In recent years, his research has focused on the development of memristive and neuromorphic devices for bioinspired computing, integrating memory, learning, and signal processing functionalities. This line of work is part of the European project PeroSpiker, funded by the ERC, in which he serves as principal investigator. The project explores spiking network architectures using devices based on perovskites.
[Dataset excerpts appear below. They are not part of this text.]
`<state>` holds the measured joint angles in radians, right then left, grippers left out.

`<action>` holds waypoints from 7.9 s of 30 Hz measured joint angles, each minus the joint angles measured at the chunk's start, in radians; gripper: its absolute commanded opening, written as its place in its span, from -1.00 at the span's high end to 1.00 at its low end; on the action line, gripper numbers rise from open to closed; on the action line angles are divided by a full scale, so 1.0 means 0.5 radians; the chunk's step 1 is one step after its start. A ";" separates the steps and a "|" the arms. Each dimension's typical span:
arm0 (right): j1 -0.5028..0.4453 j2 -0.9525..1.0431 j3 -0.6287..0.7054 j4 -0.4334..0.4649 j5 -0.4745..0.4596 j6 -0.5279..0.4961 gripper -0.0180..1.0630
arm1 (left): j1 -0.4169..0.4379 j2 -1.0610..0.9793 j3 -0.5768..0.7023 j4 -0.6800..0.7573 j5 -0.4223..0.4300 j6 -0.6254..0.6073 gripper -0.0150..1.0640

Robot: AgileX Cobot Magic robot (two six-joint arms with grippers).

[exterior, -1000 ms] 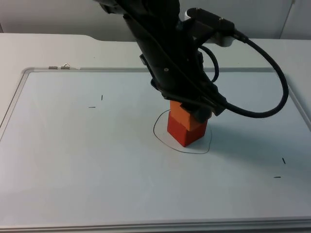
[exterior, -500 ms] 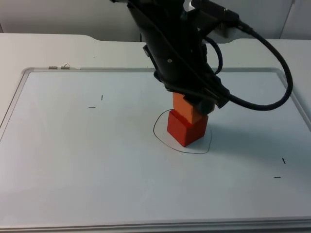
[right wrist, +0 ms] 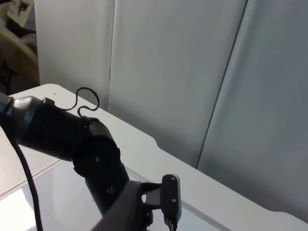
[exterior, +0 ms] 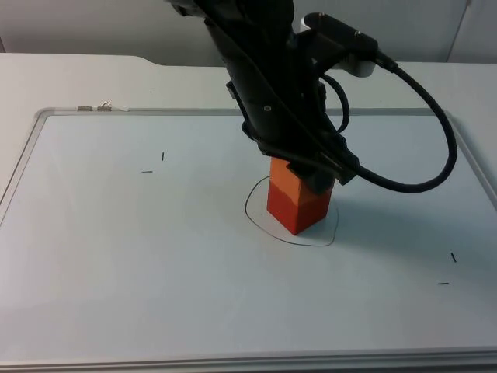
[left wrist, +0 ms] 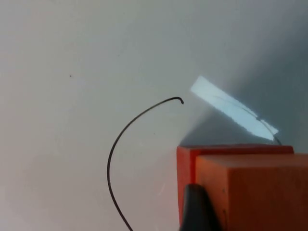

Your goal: Pick up one cube with the left hand and another cube with the right hand. First place the cube in the right hand at the target position, then stack the cube in the left hand on top.

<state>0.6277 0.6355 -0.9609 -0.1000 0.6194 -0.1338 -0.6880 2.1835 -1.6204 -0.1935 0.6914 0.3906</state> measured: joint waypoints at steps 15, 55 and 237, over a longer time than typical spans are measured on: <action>0.000 0.000 0.000 0.000 0.000 0.036 -0.89 | 0.000 0.000 -0.015 -0.008 0.031 -0.054 -0.97; 0.000 0.000 0.000 0.006 0.082 -0.016 -0.89 | 0.000 -2.705 1.101 0.032 0.659 -0.082 -0.97; -1.058 -1.265 0.889 0.200 0.944 0.268 -0.97 | 0.467 -4.359 2.210 0.374 0.795 -0.730 -0.97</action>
<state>0.0985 0.0030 -0.5166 0.0000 1.0914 0.0000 -0.4547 0.0038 -0.5154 -0.0068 1.0889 0.0254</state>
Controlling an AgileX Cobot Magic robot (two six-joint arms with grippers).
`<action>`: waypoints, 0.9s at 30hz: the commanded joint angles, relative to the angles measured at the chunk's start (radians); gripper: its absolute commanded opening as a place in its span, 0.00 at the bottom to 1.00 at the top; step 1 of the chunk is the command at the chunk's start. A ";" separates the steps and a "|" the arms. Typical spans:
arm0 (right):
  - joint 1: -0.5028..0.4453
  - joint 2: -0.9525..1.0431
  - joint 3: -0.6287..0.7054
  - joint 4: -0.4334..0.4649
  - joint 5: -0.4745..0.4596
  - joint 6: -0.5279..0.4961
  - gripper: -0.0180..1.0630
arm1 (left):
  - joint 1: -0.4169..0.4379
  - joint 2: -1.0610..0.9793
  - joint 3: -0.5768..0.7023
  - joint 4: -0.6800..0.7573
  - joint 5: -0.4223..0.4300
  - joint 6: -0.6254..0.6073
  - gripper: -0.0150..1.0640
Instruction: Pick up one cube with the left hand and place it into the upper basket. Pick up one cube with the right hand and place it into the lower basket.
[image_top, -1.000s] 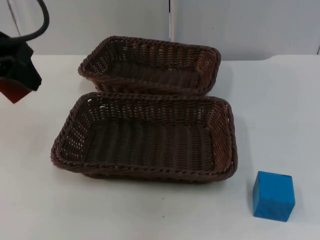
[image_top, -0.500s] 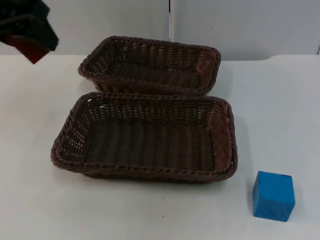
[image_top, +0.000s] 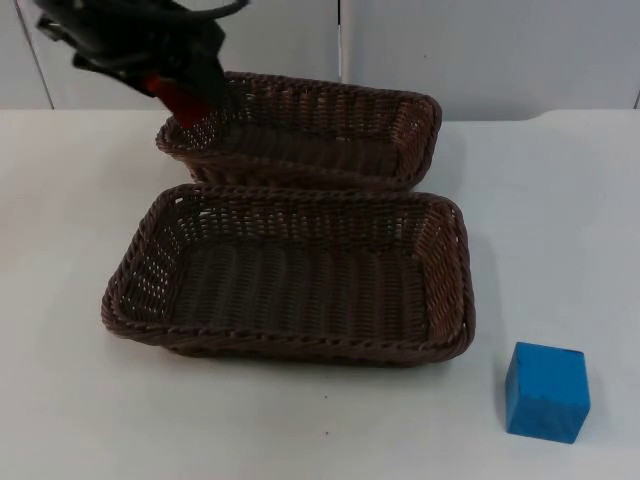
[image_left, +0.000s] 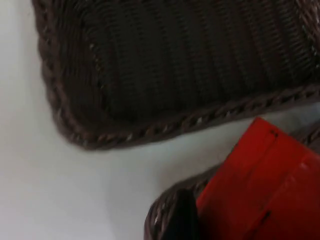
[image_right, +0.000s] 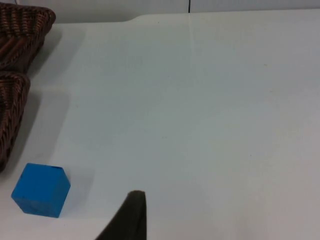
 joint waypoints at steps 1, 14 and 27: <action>0.005 0.000 0.002 -0.001 -0.003 0.002 0.98 | -0.012 0.039 -0.049 -0.026 0.007 -0.002 0.01; 0.005 0.000 0.002 -0.001 -0.003 0.002 0.98 | -0.022 0.319 -0.383 -0.114 0.028 -0.002 0.01; 0.005 0.000 0.002 0.001 -0.003 0.002 0.98 | -0.026 0.554 -0.632 -0.221 -0.010 0.003 0.01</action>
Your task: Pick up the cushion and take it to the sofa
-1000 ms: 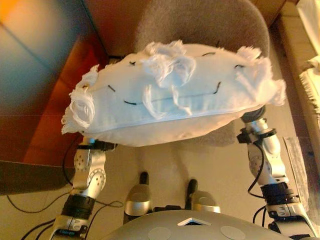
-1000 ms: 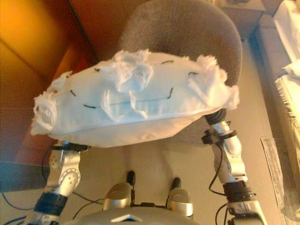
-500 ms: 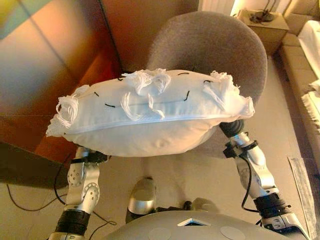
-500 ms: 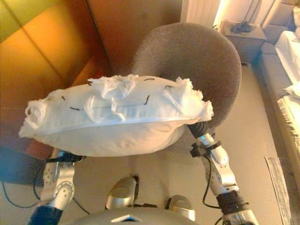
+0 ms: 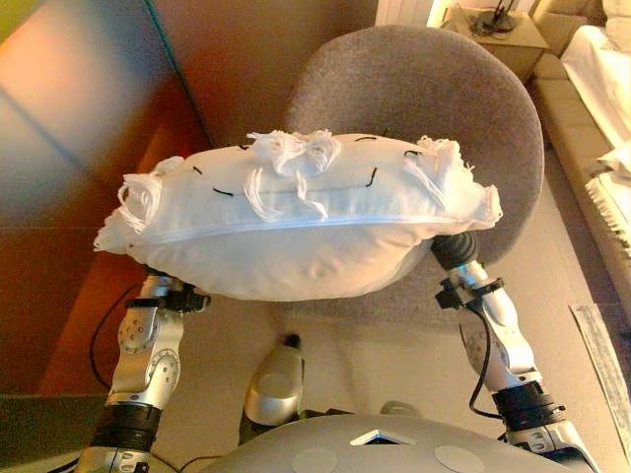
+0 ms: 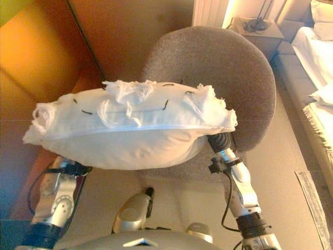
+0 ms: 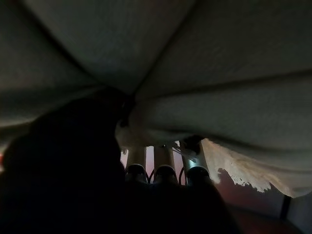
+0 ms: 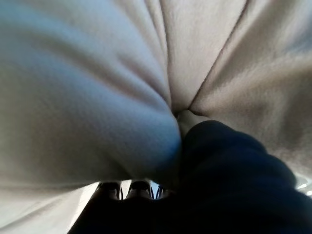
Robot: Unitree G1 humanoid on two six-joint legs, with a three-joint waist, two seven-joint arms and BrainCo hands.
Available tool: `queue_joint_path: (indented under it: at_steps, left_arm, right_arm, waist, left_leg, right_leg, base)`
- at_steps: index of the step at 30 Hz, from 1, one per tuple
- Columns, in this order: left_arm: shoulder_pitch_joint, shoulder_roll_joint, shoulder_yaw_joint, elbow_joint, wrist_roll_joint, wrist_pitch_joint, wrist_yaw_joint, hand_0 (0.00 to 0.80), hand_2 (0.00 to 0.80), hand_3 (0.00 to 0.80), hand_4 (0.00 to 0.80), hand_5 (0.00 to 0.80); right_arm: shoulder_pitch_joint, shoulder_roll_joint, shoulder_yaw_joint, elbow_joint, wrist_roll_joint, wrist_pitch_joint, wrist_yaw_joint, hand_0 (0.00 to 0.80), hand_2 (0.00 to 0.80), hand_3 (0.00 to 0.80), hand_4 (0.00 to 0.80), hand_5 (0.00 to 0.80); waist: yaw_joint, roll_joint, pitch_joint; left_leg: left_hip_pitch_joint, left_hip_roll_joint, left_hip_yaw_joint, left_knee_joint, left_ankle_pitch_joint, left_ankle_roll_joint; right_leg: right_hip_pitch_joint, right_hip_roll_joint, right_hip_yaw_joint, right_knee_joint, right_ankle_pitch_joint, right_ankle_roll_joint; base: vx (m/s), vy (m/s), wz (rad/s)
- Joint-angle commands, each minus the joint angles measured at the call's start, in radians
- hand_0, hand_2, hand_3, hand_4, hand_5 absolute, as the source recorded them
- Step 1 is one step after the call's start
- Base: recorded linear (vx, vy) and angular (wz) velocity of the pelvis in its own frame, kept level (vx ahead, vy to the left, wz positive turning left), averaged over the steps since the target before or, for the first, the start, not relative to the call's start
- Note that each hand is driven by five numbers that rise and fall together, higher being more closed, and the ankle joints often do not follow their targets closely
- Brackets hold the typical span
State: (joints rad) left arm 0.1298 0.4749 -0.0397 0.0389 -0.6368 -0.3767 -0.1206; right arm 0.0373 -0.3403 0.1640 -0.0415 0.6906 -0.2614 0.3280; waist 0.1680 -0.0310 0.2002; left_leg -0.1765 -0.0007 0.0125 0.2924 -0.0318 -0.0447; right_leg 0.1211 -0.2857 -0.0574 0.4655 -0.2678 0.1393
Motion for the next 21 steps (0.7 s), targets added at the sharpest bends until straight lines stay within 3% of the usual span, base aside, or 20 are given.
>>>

His group investigates devices that combine ionic and electronic conduction, such as memristors and hybrid transistors, with complex dynamic responses—including hysteresis, bifurcations, and adaptive behavior—that enable the emulation of artificial neuron functions in bioinspired circuits. One of the models developed, CALM (Conductance-Activated Quasi-Linear Memristor), describes the gradual activation of conductance through coupled electronic and ionic transitions.

This approach has been presented in scientific publications and international conferences such as Neuronics25, featuring research on the dynamic properties of neuromorphic memristors and oscillators, impedance spectroscopy, and Hopf-type bifurcations applied to the modeling of artificial neurons.